As the organization states in the report, while some of the changes benefited survivors’ rights, others had a negative impact on them.

Amongst this year’s positive changes in the field, Aviv mentions the Finance Ministry’s Holocaust Survivors Rights Authority which changed the terminology describing the financial grant for survivors that it provides. In the past, the grant was described as dedicated to “the needy.”

According to the NGO, many survivors saw the name as offensive, which even prevented some from applying for the financial aid. In the past year, the authority changed the term and calls recipients of the sum individuals “eligible for compensation according to income.”

In addition, the report states that more organizations started special programs to help Holocaust survivors in 2012. This includes projects undertaken by Yad Sarah, Refua Vesimcha, the Foundation Optical Center as well as Latet’s Aid for Life program, an initiative by Bank Leumi and another one by MADA.

On the list of negative steps taken this year, the organization includes the Company for Location and Restitution of Holocaust Victims' Assets, which unexpectedly cut down its grants for disadvantaged survivors by 20 percent this year.

The report also mentions that governmental bodies have left many Holocaust survivors hanging this year, according to the NGO, as they filed requests for longterm medical treatment.

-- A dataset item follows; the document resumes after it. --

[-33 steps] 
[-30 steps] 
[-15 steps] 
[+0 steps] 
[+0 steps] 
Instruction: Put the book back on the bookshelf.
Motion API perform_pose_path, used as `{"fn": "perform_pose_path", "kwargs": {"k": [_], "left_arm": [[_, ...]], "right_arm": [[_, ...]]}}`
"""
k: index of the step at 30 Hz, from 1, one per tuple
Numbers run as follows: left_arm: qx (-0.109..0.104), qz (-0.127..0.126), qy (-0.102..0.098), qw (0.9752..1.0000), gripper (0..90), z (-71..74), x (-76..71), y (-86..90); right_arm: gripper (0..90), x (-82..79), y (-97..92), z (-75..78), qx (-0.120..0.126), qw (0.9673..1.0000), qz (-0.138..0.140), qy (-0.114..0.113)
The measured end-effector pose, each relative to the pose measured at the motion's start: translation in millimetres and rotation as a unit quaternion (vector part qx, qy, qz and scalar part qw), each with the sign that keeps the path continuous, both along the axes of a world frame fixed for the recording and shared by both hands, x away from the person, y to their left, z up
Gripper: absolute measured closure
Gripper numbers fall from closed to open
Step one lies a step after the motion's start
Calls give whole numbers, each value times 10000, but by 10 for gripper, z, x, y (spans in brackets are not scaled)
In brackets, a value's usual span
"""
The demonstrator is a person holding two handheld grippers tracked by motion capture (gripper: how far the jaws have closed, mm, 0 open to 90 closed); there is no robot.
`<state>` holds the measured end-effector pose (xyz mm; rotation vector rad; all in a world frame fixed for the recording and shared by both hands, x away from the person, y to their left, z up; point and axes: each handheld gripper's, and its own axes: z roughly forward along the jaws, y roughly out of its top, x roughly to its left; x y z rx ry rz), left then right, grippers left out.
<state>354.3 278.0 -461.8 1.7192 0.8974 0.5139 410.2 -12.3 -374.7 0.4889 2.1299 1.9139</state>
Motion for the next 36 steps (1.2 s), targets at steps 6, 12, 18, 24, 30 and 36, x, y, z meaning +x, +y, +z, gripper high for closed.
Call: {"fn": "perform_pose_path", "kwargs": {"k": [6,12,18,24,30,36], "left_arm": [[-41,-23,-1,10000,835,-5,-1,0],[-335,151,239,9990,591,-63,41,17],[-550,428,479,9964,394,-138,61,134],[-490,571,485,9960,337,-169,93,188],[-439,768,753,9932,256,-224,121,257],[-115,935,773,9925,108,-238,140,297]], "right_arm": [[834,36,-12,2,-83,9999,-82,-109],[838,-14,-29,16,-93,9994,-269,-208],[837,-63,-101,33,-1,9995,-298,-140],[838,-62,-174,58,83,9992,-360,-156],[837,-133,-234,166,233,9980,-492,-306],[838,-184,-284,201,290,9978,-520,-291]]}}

Many of them died before ever receiving an answer.

Lastly, the list includes The Foundation for the Benefit of Holocaust Survivors, which in November suspended the financial benefits it annually provides survivors for their medical needs, due to an overflow of requests and a shortage in the allocated budget.

This step, Aviv writes, caused “damage to poor Holocaust survivors who struggle to meet basic medical expenses.”

The Foundation will now have to cut survivors’ nursing services due to budget, according to a Ynet report released on Sunday afternoon.

Meretz MK Ilan Gilon called on Prime Minister Benjamin Netanyahu to intervene in order to prevent the cuts on Sunday evening.

“The budget deficit must not come at the expense of the welfare of Holocaust survivors,” Gilon said.

“This is the minimum that Israel can and must do for those who went through the Nazi horrors just because they are Jews. I believe that this important issue should be placed on your desk and get immediate response,” he continued.

Aviv stressed the importance of the review explaining that it will “help maintain the rights of Holocaust survivors and pay attention to the areas where care and assistance to survivors are still lacking.”

Some 183,000 survivors lived in Israel in 2012. About 30 of them die each day, according to the organization, which since its establishment in 2007, has trained some 7,000 volunteers to provide daily assistance to 65,000 Holocaust survivors across the country.